Return the lines from the start of the data through the line with "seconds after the". Include both of those lines and no others.

◆ ◆ ◆

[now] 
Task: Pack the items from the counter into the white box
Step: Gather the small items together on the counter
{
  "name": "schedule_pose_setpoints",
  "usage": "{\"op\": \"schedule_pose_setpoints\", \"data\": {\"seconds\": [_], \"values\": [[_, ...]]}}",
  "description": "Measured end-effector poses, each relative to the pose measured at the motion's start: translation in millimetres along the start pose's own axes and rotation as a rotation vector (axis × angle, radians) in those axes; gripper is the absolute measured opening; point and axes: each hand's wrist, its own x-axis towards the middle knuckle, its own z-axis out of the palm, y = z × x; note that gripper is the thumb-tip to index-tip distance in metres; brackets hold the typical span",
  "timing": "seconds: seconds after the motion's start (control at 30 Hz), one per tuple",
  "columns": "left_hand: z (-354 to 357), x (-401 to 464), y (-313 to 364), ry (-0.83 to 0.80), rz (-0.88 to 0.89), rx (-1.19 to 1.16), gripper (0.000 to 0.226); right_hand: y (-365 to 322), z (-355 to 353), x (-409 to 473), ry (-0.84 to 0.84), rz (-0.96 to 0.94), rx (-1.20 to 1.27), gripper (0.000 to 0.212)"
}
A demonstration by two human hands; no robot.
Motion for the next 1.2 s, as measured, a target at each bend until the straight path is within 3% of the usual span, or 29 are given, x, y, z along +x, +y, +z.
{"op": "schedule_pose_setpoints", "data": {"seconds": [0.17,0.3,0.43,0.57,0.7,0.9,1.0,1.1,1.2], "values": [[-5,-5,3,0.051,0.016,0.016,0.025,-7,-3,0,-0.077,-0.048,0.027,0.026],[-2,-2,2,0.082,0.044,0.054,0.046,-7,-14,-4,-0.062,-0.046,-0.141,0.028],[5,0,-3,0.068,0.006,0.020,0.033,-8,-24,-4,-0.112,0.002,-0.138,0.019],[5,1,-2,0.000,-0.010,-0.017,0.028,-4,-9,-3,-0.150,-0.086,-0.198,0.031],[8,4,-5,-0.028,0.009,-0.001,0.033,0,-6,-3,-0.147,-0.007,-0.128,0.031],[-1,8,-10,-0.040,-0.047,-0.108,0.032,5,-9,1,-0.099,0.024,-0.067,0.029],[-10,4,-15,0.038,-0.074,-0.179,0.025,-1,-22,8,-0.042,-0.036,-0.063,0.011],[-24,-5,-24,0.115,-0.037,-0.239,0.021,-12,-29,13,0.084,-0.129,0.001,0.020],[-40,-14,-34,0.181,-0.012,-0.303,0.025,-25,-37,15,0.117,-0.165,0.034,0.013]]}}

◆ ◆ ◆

## Written response
[now] 
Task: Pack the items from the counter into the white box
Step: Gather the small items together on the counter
{
  "name": "schedule_pose_setpoints",
  "usage": "{\"op\": \"schedule_pose_setpoints\", \"data\": {\"seconds\": [_], \"values\": [[_, ...]]}}",
  "description": "Measured end-effector poses, each relative to the pose measured at the motion's start: translation in millimetres along the start pose's own axes and rotation as a rotation vector (axis × angle, radians) in those axes; gripper is the absolute measured opening; point and axes: each hand's wrist, its own x-axis towards the middle knuckle, its own z-axis out of the palm, y = z × x; note that gripper is the thumb-tip to index-tip distance in metres; brackets hold the typical span",
  "timing": "seconds: seconds after the motion's start (control at 30 Hz), one per tuple",

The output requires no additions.